All these things were going on in Nepal soon after the multiparty democracy was introduced in 1990, but where were the well-wishers of Nepal, human rights groups, international donors, and Nepalese intelligentsias living in and out of Nepal? If they were really concerned with the sufferings of majority of Nepalese, why they could not take any action to stop rampant corruption in Nepal, block the ‘People’s War’ terror, or declare educational institutions ‘zone of peace’, and so on? As if they approve Nepal becoming Asia’s Somalia, human rights organisations, Nepal’s few well-offs, and communist ideologues are calling ‘the United States, Britain and India to suspend military aid to Nepal after King Gyanendra’s seizure of power and declaration of emergency rule.’ Will anyone ever be free in Nepal if ‘People’s War’ terrorists take control of the Nepalese state?

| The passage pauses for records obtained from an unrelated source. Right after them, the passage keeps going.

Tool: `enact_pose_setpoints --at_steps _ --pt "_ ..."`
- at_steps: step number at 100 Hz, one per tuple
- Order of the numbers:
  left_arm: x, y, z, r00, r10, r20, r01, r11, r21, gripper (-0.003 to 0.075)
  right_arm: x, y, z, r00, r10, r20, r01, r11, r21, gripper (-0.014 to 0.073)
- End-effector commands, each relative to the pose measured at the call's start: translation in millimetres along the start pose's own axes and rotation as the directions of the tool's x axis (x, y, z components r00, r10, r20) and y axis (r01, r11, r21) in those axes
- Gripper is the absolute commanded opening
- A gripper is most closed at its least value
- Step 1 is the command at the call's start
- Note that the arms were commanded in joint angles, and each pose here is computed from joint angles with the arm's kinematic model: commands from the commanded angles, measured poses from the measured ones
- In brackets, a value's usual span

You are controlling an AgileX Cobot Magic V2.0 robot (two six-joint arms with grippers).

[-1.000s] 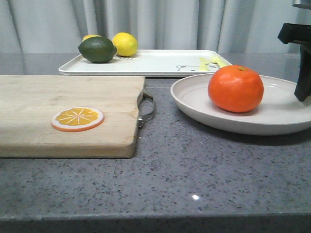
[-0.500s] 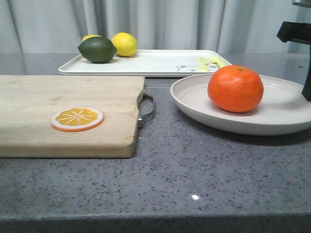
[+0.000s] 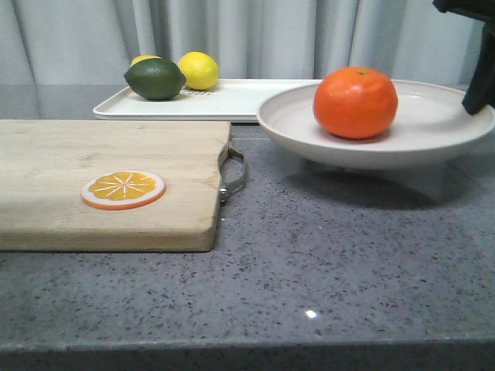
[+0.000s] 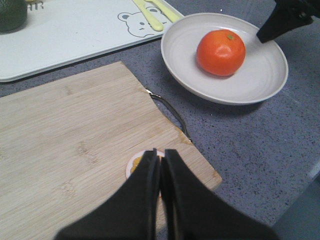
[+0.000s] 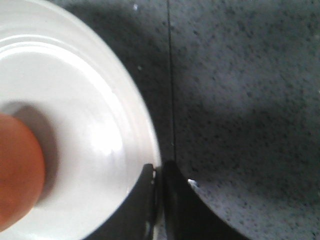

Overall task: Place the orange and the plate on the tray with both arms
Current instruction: 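Lift the plate with the right gripper and move it over the tray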

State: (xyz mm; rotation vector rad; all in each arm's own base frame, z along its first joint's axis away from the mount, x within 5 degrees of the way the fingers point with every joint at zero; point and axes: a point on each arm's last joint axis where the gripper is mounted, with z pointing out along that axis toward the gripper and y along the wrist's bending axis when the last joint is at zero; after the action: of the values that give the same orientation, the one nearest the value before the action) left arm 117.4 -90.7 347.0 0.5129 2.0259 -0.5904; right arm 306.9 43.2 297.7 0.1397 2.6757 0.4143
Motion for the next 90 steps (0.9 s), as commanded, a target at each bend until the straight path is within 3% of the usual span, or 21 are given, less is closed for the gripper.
enact_pose_setpoints --at_steps 1,47,90 --pt "-14 -2 -6 0.994 -0.021 0.107 0.02 1.0 0.009 -0.0019 -21 13 -19 0.994 -0.003 0.108 0.012 0.997 -0.083 -0.0066" --pt "-14 -2 -6 0.994 -0.021 0.107 0.02 1.0 0.009 -0.0019 -110 44 -5 0.988 -0.078 0.137 0.098 0.984 -0.146 -0.0064" --pt "-14 -2 -6 0.994 -0.03 0.107 0.028 1.0 0.014 -0.0019 -165 67 34 0.973 -0.148 0.175 0.179 0.967 -0.179 -0.0059"
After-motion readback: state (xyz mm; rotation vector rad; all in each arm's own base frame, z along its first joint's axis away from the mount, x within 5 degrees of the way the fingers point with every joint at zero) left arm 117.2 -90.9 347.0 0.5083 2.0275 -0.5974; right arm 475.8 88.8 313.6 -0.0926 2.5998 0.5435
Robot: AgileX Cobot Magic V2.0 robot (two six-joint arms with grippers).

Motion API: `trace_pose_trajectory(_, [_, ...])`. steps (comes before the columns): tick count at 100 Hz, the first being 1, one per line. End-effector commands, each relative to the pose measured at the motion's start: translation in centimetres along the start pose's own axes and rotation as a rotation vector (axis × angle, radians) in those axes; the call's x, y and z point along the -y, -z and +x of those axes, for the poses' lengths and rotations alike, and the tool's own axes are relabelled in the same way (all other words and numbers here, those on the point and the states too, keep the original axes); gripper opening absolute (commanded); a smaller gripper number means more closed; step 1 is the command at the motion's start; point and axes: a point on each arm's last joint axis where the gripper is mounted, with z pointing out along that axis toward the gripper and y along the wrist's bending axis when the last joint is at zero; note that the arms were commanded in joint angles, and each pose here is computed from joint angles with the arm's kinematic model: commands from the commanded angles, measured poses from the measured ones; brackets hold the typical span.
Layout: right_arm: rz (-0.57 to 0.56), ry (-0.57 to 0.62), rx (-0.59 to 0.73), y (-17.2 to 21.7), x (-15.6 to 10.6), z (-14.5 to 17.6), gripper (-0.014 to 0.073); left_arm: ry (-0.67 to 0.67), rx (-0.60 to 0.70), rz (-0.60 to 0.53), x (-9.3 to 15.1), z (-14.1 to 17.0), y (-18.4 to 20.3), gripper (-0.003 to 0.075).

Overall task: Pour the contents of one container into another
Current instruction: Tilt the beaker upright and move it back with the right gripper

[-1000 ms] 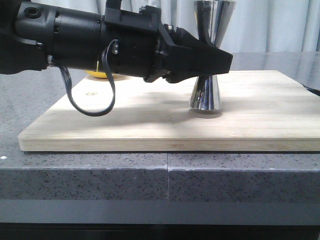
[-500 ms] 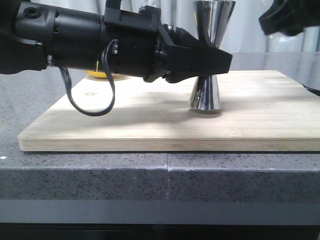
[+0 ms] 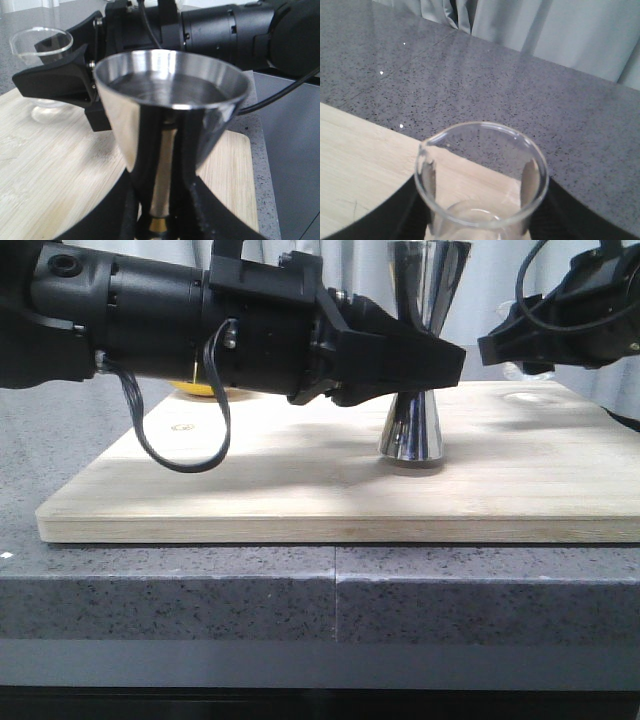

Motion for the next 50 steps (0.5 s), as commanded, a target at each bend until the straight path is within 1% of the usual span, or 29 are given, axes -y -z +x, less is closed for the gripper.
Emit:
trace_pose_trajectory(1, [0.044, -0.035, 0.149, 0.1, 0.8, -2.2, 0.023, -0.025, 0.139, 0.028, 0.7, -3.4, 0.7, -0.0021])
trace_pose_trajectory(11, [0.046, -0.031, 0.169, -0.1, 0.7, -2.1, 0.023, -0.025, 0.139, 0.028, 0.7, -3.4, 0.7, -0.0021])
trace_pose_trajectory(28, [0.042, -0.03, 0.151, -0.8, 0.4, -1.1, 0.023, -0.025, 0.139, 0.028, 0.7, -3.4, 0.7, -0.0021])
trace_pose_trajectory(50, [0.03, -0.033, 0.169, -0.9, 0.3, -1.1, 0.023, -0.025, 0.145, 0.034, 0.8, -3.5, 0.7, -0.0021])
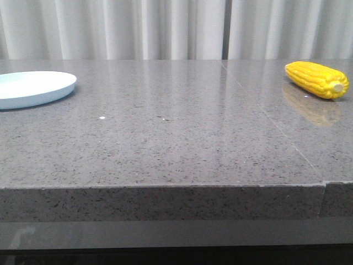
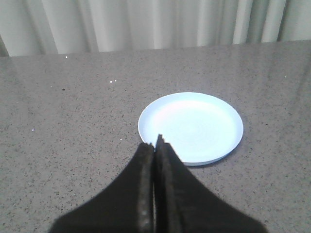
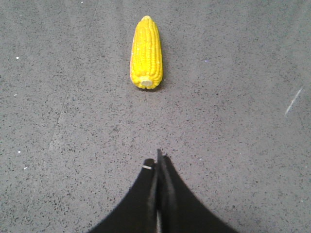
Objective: Place corn on plate with both arms
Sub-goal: 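Move the left gripper forward toward the white plate, opening it, then lower the left gripper onto the plate rim and close on it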
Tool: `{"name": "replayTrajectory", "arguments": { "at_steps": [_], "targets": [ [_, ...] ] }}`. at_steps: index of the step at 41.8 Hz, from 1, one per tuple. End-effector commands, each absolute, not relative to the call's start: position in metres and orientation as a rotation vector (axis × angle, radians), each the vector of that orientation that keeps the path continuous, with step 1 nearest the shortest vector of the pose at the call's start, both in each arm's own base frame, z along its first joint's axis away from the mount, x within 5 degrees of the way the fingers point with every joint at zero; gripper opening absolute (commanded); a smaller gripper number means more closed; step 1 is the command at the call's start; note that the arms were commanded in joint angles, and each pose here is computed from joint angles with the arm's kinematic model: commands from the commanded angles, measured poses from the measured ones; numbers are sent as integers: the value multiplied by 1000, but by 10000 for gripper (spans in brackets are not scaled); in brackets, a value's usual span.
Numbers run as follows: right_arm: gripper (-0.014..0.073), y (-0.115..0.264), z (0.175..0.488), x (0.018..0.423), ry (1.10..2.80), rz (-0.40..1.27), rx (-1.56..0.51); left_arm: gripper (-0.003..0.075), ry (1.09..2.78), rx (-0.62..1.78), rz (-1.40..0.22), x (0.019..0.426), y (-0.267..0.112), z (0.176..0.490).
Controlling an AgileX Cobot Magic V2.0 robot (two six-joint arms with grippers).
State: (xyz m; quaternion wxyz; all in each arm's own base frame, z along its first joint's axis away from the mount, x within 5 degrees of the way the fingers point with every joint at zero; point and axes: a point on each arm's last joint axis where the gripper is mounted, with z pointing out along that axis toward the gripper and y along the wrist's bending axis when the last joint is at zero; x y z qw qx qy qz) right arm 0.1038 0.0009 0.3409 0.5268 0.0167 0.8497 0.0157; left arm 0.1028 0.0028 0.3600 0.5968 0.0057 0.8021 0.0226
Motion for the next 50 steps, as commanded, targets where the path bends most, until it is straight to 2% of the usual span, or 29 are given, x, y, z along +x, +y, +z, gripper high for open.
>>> {"name": "replayTrajectory", "arguments": {
  "at_steps": [1,9,11,14,15,16,19,22,25,37,50],
  "targets": [
    [-68,0,356,108,1941,18,34,-20,1789,11,45,109,2,371],
    [-60,0,356,108,1941,18,34,-15,1821,11,44,114,2,368],
    [-29,0,356,108,1942,18,34,2,1829,11,44,116,2,367],
    [83,0,356,108,1942,18,34,80,1841,12,44,119,2,365],
    [139,0,356,108,1943,18,34,141,1844,12,44,120,2,365],
    [171,0,356,108,1943,18,34,169,1849,12,44,121,2,364],
    [354,0,356,108,1943,18,34,337,1852,12,44,121,2,364],
    [502,0,356,108,1940,18,34,462,1845,12,44,122,2,365],
    [564,0,356,108,1940,18,34,496,1838,12,44,122,2,365],
    [561,0,356,108,1940,18,34,494,1879,21,62,131,3,365],
    [561,0,356,108,1940,18,34,494,2062,56,119,196,6,362]
  ]
}}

In any country, state of emergency directly affects communication, media, and sometimes even people’s daily lives. When Indian Prime Minister Indira Gandhi made similar move in the 1970s, basic rights such as freedom of the press, expression, opinion, movement, etc. were obviously affected. How ironic is that no one seemed so vocal when coalition government of Sher Bahadur Deuba declared state of emergency in 2001? Now, having realised that Nepal’s politicians were able to do nothing other than divide and rule the Nepalese people like tyrants, King Gyanendra assumed executive powers, and many, including academics are advocating incredibly derisive news.

Nepal has a depressing political history that anyone (from Bahadur Shah to Ganesh Man Singh) attempting to do better for the country and people will be ****ed. Today, too, there is little approval for King Gyanendra’s drive to fight corruption, which has eaten Nepal’s economy like parasite and kept ‘dependent state’ status, to proscribe fake professionals, especially counterfeit certificate holding teachers who have been looting Nepalese children’s future, and to curtail the totalitarian terrorists ignited by multiparty leaders. Instead there is a gross misconception among many, who uncompromisingly argue that all King Gyanendra wants is power.

In the post 1990 political climate, if Nepal’s Kings wanted only power, they could have dismissed Girija Koirala led failed government in 1994, or when insurgents started their war of atrocities from the remote villages in 1996, or most of all, after the unforeseen massacre in the Royal palace in 2001. No one supports King Gyanendra for the sake of political power he holds today, but many Nepalese hope that a concerted effort will bring the decade long sufferings and violence to an end soon. If any political debates are to be useful for Nepal, everyone must bring up issues from all sides. Only attacking King Gyanendra helps no one other than corrupt leaders of Nepal, and People’s War radicals.